Monday, September 09, 2013

The New Yorker: Privately, Obama is "skeptical of the environmentalists’ claims about Keystone"

Opposition to the Keystone XL Pipeline Tests the Administration’s Resolve on Climate Change : The New Yorker
“In every generation, there’s an overwhelming issue that people may not recognize at the time, but that becomes the issue that is the measure of what you did,” [Tom Steyer] said. “In World War Two, if you look back, everybody was measured by what they said in the thirties and what they did in the forties. Charles Lindbergh was the biggest hero in the United States of America, and he went wrong on the biggest issue of the day, and that was the end of him. Look back to where people came out on civil rights in the fifties and sixties: maybe you were right about economic policy then, but, if you blew it on the big issue, then that’s the measure.” Climate change, Steyer insisted, “is the issue we’ll get measured by as a country and a generation.
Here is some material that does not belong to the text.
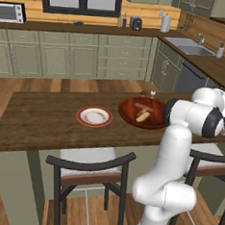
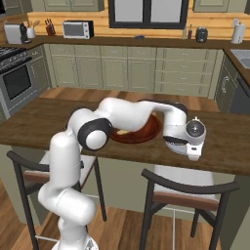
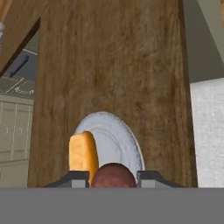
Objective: Place one bun and one sausage from the bowl on each plate.
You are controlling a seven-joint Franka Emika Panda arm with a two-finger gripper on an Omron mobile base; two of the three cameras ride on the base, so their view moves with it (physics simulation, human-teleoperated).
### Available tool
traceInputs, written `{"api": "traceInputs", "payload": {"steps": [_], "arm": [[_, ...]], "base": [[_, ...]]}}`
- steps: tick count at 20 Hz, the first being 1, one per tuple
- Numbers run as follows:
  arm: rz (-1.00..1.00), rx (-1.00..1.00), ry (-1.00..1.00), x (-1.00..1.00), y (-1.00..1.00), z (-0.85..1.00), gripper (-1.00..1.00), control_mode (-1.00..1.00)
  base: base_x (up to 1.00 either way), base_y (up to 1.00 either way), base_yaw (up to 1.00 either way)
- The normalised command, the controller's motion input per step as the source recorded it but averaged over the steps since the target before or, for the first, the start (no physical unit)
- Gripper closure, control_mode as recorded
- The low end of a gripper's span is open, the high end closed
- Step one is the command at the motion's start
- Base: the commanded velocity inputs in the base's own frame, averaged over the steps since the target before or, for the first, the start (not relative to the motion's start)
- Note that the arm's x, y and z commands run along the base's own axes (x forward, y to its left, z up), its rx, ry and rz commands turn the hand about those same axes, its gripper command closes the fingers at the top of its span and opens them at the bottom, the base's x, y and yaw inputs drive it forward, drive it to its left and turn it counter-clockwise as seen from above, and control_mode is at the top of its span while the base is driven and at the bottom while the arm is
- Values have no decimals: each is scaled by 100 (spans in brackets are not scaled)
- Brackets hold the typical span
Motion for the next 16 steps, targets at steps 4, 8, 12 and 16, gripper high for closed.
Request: {"api": "traceInputs", "payload": {"steps": [4, 8, 12, 16], "arm": [[0, 0, 3, 8, -4, -19, 100, -100], [2, 0, 5, 21, -4, -20, 100, -100], [3, 0, 6, 28, 0, -20, 100, -100], [3, 1, 5, 25, -3, -22, 100, -100]], "base": [[0, 0, 0], [0, 0, 0], [0, 0, 0], [0, 0, 0]]}}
If we blow this, it will be because we were very focussed on the short term, on our pocketbooks, and we had no broader sense of what we were trying to do and what we were trying to pass on.”
...Steyer’s top policy adviser on climate is Kate Gordon, who previously worked at the Center for American Progress, an influential liberal think tank in Washington. After the summer of 2010, she said, the environmental movement, which had been unusually united in support of Obama’s climate bill, fractured. “Everything crashed and burned, and immediately all those groups retreated to their corners,” Gordon said.
...Accounts of Obama’s private views about his second-term climate agenda suggest that he sees the E.P.A. rules as his real legacy on the issue, and that he’s skeptical of the environmentalists’ claims about Keystone. “He thinks the greenhouse-gas numbers have been inflated by opponents,” Ambassador Doer said. Journalists who discussed the issue with Obama earlier this year in off-the-record sessions said that he told them the same thing.

1 comment:

O'Riorda said...

I think it's a measure of this President that he is 'skeptical' but doesn't say so. This trait of playing to the gallery was evident to me from the moment he transitioned from being an outlier candidate to a serious contender for office. Those of us who had worked to promote him, because we believed that here was an articulate man of principle, began to be dismayed at these signs of backing away from radical policies in case they upset potential backers. We feared that once again, America could be the hands of a trimmer instead of someone who would make the changes necessary to put the country right. We were right. He's a trimmer all right.